▶ [Required work]
Which lines of the entries contain the string "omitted"? Please find them and copy them.

▶ [Records from a collection]
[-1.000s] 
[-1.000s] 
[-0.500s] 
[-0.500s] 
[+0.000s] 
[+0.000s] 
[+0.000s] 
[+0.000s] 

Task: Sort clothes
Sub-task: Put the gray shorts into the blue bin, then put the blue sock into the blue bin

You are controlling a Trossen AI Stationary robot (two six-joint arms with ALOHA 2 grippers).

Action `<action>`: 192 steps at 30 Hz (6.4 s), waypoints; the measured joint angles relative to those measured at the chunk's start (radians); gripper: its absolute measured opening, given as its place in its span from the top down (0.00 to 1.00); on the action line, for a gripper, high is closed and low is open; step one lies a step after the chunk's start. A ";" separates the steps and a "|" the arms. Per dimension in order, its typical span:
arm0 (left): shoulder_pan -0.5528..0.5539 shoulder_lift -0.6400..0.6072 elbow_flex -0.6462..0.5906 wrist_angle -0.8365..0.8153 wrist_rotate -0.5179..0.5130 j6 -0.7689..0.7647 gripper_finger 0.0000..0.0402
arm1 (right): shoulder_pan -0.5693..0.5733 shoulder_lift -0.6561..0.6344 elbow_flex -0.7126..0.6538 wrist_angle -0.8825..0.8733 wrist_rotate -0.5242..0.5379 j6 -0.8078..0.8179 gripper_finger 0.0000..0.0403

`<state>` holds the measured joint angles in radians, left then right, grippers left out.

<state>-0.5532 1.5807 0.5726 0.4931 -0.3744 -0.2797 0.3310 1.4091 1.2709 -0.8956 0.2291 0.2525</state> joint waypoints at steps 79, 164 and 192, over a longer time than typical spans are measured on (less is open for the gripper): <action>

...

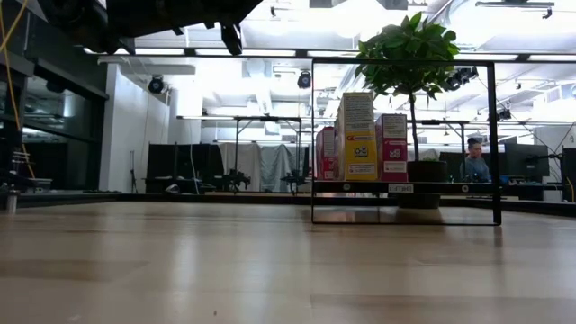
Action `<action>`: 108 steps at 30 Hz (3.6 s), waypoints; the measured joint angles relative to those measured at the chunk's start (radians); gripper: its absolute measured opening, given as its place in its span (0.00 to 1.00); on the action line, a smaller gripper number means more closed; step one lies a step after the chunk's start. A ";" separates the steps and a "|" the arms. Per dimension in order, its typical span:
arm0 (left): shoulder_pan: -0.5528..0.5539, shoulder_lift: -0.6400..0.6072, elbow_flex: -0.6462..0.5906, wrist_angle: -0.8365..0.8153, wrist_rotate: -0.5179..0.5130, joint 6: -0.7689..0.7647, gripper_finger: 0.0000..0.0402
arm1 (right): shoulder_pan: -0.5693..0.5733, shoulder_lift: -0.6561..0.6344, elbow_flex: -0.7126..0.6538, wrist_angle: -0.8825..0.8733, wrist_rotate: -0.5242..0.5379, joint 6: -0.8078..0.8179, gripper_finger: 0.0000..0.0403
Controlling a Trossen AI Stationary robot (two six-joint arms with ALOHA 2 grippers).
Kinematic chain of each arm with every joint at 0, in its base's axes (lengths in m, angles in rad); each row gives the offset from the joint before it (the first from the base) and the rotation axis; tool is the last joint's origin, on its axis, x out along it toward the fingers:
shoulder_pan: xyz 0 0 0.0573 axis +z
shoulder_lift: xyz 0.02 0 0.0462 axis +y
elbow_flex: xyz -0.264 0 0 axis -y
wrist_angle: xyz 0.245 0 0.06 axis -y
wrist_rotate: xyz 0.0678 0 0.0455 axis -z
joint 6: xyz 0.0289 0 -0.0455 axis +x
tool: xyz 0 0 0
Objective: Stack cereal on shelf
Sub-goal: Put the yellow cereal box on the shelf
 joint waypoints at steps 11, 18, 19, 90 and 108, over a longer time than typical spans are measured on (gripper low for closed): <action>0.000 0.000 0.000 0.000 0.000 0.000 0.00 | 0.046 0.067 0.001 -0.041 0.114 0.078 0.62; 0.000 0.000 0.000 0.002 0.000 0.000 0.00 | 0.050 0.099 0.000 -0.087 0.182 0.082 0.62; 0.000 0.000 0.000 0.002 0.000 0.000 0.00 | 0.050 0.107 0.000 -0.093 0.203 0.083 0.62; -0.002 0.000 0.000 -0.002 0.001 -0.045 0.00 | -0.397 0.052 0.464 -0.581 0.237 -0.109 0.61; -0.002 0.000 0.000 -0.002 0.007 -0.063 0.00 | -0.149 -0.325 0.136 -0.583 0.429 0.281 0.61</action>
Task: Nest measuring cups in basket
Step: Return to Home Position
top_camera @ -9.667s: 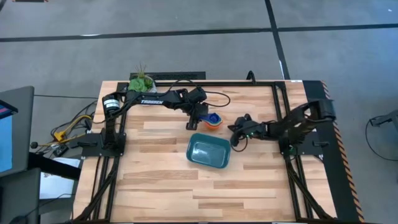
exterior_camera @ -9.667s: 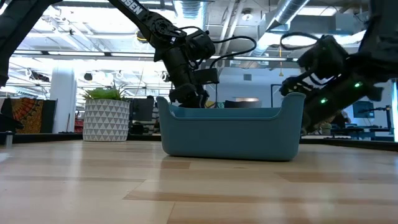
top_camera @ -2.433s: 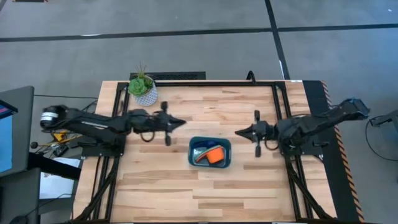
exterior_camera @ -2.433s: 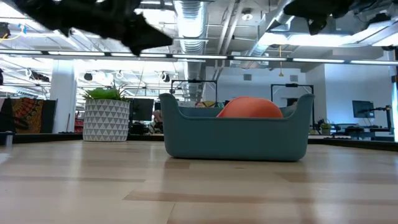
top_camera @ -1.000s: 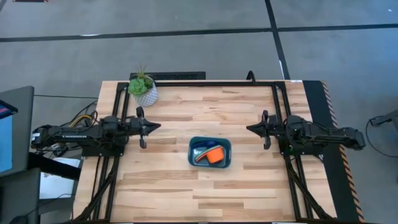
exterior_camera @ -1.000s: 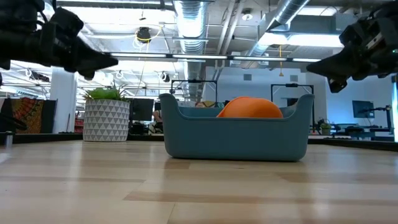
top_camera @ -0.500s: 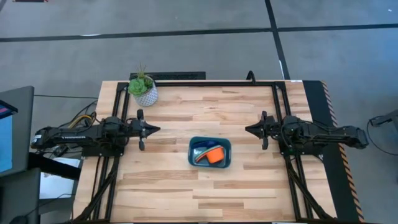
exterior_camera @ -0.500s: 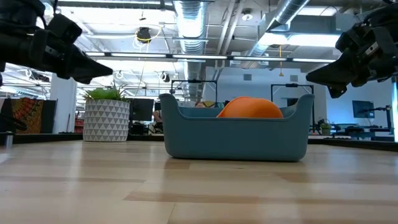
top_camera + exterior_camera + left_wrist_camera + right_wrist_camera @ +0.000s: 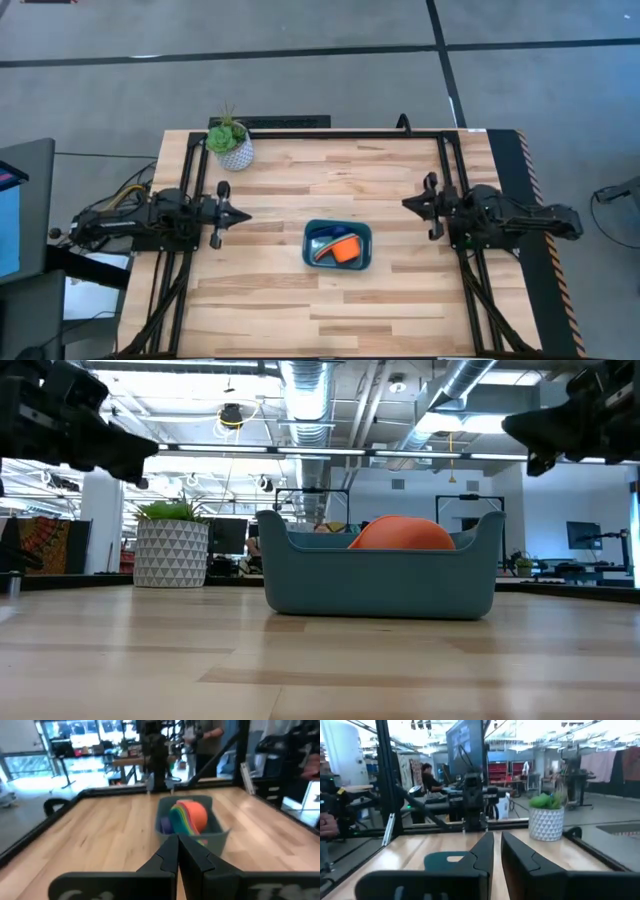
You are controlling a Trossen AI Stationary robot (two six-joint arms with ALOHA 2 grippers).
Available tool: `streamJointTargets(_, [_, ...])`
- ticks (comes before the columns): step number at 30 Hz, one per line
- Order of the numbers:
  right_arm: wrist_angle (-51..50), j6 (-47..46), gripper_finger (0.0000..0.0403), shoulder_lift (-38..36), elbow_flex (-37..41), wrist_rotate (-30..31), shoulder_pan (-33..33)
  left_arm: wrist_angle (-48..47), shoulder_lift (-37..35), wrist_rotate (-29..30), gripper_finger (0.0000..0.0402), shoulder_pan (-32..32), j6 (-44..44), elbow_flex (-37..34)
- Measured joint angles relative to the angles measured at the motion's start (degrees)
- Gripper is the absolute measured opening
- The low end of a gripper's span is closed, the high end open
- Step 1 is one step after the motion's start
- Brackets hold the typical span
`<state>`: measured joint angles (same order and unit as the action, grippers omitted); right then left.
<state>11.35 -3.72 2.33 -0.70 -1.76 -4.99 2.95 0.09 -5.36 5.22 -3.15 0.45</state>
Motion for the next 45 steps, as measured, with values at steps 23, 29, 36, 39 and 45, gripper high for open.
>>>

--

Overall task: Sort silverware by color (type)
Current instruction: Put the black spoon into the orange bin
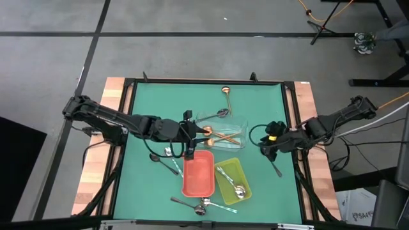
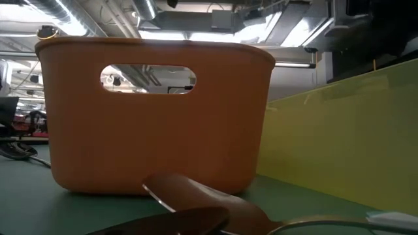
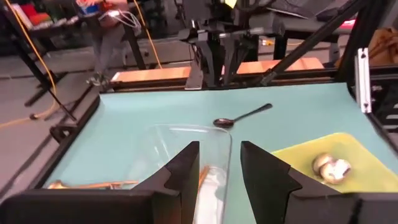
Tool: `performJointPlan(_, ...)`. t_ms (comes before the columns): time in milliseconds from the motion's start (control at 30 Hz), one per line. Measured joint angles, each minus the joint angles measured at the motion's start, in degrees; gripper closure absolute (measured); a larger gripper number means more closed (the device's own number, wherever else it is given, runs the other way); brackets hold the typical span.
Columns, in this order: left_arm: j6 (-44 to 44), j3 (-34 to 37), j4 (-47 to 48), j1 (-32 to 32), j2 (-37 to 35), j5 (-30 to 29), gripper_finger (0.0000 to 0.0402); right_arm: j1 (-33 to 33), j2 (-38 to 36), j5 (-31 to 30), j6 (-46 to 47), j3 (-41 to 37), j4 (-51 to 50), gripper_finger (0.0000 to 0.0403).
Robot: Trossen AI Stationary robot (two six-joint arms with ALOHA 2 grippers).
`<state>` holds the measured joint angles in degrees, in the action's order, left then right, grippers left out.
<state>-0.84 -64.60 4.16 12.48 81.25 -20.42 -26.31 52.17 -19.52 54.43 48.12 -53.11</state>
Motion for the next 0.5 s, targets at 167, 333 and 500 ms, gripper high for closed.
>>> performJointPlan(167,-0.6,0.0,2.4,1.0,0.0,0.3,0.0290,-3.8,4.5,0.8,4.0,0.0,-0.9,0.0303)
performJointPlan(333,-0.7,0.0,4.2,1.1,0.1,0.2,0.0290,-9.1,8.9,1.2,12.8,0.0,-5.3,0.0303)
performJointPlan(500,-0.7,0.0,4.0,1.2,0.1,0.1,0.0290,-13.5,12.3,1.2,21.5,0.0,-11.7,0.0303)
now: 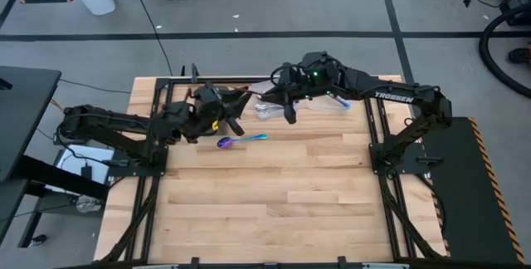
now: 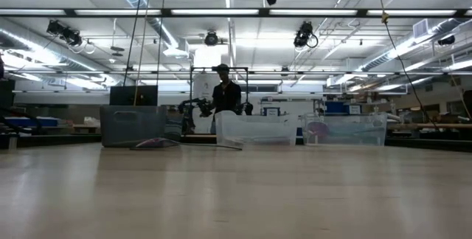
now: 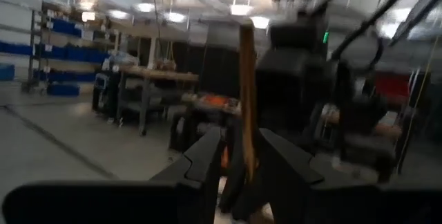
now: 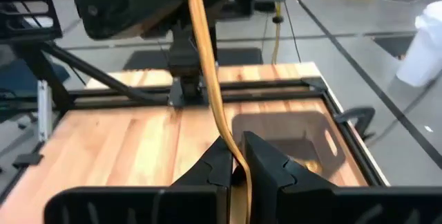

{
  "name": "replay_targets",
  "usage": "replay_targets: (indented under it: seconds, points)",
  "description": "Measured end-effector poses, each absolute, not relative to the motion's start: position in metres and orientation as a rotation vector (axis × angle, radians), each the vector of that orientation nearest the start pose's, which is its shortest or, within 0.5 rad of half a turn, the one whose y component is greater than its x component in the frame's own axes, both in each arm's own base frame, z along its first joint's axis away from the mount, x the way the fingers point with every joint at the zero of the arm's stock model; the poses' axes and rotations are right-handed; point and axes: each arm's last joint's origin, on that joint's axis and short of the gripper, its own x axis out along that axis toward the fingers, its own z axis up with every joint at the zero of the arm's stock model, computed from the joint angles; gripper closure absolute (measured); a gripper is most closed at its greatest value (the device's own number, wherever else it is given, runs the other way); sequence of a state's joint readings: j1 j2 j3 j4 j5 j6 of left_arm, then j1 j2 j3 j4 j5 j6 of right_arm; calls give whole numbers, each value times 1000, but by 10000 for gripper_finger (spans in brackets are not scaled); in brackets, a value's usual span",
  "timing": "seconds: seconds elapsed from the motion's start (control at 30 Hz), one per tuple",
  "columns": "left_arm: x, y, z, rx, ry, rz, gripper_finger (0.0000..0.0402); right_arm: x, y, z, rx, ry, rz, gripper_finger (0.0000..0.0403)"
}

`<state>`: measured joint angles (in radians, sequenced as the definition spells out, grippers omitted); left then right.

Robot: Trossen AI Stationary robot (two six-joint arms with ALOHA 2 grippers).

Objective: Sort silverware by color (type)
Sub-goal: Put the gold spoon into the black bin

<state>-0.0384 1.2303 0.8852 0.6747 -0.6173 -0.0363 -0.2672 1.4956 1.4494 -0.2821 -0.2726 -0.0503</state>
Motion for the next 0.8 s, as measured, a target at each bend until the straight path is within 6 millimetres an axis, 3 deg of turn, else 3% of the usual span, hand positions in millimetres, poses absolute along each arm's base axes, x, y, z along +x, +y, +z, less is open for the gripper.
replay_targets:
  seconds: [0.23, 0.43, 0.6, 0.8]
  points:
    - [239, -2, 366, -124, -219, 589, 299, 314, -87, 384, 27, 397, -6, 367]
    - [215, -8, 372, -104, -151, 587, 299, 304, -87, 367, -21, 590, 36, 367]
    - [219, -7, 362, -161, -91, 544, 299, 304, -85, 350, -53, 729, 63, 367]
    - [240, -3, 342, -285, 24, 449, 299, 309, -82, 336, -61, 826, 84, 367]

▶ [Finished task]
`<state>`: measured joint angles (same order and unit as the action, grippers omitted); right then left.
`<state>`: measured joint angles (in radians, sequenced as the definition spells out, grippers omitted); left then right.

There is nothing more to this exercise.